His father owned C&L Cemetery Lettering Inc., a mobile headstone engraving business known among Southwestern Ontario cemeteries for its precise craftsmanship and personal service. As his father’s health deteriorated, Guest reassessed his priorities. Football — once central — no longer outranked what mattered most.

“I realized my family needed me more than the game did,” Guest said. “My dad and I had a strong mutual respect. Taking over the work felt like the right decision.”

Guest learned the trade hands-on, one monument and one inscription at a time. The work required patience, technical understanding, and the ability to interact with families in emotionally heightened moments. What began as necessity soon became a mission: to not only continue his father’s work, but to expand and modernize it.

Building a Local Manufacturing-Based Monument Business

After operating the mobile engraving service for a year, Guest and his mother decided to take a larger step. In October 2023, they opened Forest City Memorials, a full-service monument company in London, Ontario.

Unlike many companies in the sector — which often act as intermediaries between cemeteries and large regional engravers — Forest City Memorials manufactures and engraves its monuments locally.

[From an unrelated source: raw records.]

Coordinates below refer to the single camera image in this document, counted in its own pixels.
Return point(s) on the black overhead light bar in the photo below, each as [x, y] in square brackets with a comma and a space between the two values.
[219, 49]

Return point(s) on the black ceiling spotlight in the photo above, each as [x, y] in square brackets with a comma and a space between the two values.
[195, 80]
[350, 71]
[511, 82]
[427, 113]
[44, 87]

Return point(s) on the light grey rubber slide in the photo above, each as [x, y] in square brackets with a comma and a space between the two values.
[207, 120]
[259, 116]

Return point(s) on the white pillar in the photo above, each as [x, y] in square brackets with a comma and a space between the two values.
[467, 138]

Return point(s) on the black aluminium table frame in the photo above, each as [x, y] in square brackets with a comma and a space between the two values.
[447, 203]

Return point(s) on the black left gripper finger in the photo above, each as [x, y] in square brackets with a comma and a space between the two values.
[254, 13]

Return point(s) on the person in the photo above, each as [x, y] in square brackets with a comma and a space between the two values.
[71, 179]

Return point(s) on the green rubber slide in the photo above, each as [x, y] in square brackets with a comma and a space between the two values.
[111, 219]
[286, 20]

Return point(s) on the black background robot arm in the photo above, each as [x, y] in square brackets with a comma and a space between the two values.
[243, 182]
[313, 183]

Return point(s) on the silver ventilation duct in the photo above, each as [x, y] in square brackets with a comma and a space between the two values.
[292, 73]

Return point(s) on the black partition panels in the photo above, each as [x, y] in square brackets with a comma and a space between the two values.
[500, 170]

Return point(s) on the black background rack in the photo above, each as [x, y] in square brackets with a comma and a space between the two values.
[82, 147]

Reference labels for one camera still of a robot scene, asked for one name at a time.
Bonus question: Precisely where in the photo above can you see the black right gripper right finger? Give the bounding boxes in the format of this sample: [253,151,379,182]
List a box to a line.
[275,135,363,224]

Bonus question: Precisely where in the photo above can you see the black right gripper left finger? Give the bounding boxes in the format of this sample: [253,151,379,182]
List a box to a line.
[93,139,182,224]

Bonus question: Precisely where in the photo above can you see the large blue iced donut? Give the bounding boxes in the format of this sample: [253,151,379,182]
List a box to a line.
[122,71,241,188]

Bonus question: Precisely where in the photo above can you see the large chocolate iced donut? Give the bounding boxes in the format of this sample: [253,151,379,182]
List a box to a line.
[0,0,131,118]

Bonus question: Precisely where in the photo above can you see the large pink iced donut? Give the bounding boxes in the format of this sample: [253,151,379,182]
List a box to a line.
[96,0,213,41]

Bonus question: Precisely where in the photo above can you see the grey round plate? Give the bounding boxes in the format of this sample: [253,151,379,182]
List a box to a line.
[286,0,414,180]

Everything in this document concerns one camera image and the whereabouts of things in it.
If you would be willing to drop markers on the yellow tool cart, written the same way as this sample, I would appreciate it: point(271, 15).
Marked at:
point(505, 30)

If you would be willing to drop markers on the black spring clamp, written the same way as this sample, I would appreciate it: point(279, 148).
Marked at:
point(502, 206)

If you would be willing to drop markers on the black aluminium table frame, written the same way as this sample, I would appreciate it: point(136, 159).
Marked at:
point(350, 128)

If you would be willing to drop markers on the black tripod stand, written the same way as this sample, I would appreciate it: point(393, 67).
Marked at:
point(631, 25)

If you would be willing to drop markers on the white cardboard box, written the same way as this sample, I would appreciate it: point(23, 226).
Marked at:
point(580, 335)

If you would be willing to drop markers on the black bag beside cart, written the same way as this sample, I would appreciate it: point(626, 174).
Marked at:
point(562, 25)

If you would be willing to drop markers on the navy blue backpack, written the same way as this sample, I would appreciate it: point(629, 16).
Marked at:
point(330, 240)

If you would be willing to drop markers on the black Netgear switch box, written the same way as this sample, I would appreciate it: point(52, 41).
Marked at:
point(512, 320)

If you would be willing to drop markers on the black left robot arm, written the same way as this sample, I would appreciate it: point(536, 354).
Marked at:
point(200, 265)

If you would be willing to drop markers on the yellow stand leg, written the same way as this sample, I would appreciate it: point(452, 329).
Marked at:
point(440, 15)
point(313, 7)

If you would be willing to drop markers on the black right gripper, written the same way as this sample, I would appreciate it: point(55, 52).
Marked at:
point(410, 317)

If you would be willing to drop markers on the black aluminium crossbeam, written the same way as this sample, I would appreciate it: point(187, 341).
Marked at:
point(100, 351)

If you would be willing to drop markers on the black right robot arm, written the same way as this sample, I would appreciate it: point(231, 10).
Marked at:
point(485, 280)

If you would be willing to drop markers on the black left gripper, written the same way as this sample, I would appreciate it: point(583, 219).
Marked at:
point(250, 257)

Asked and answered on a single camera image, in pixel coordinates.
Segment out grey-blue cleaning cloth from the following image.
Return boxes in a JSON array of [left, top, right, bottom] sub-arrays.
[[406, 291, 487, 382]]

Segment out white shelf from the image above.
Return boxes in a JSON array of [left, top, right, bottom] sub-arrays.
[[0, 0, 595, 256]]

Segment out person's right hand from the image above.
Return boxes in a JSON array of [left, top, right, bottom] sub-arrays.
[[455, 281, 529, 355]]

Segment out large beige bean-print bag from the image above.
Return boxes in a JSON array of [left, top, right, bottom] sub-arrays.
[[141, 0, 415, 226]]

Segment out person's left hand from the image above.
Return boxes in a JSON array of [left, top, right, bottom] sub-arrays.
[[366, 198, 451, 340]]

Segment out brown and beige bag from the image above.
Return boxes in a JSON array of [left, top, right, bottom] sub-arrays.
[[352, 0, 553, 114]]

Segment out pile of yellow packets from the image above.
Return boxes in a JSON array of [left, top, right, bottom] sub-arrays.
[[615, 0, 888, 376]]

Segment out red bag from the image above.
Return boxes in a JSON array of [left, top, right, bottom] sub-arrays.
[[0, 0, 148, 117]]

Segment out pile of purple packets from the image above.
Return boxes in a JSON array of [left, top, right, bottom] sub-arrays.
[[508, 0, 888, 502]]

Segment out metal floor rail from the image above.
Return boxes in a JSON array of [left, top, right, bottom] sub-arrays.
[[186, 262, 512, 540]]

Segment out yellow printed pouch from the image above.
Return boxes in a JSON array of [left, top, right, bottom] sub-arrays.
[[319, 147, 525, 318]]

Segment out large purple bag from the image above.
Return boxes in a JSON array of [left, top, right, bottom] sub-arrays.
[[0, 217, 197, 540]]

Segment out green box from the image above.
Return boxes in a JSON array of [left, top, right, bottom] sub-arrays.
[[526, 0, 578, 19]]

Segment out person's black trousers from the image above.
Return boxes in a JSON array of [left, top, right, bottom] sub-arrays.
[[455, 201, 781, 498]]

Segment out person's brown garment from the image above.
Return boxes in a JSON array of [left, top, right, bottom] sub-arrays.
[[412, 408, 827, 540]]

This approach offers several strategic advantages:

  • Greater personalization and design flexibility
  • Faster turnaround time
  • Direct communication between the family and the engraver
  • Transparent pricing without cemetery markups

“Most families don’t realize they can work directly with the monument maker,” Guest said. “We wanted to eliminate the stress that can come from a confusing or impersonal process. Our goal is to make this experience meaningful, not transactional.”

The business currently employs a small team of four and continues to invest in equipment, training, and suppliers to scale responsibly while maintaining craftsmanship standards.

Restoration and Preservation Are Key Growth Areas

While custom monument creation is the core offering, restoration services — including cleaning, re-engraving, and inscription sealing — have become a fast-growing area of the business. In many older cemeteries, time and weather can fade or erode lettering to the point where names and dates are difficult to read.

A recent image circulated by the company shows Guest performing detailed re-engraving work on-site using specialized sandblasting equipment. The restoration process requires careful execution to preserve the original stone and character.

This aspect of the business aligns closely with Guest’s long-term vision:

“Our mission is to make cemeteries beautiful again. We want to preserve history, not let it fade away.”

The ability to restore rather than replace provides families with a cost-effective and heritage-respecting alternative — a differentiator in a sensitive and traditionally under-innovated sector.

Compassion as a Strategic Business Value

Forest City Memorials’ business model is not solely defined by production. Guest emphasizes relationship-building and emotional awareness as central components of how the company operates.

“We spend time with families. We hear stories. Sometimes we laugh with them, sometimes we cry with them,” Guest said. “We guide them through one of the hardest experiences they’ll face. That’s not something you can rush.”

This approach has contributed to the company’s early success. Most new business comes from word-of-mouth referrals — a strong indicator of trust in a field where reputation matters more than advertising.

Families frequently return after initial service, sometimes just to visit the showroom and connect. For Guest, those moments serve as validation.

Carrying Legacy into the Future

Guest sees Forest City Memorials as both a continuation and an evolution of his father’s work. Where the original business operated from a mobile unit, the new company provides a stable local hub for craftsmanship, community engagement, and memorial education.

“What my dad started has become something that touches the wider community,” Guest said. “We’re building something lasting — and doing it here in London.”

As local manufacturing trends continue to gain traction across industries, Forest City Memorials is positioned as a notable example of how personal legacy, community need, and business strategy can align to create meaningful economic impact.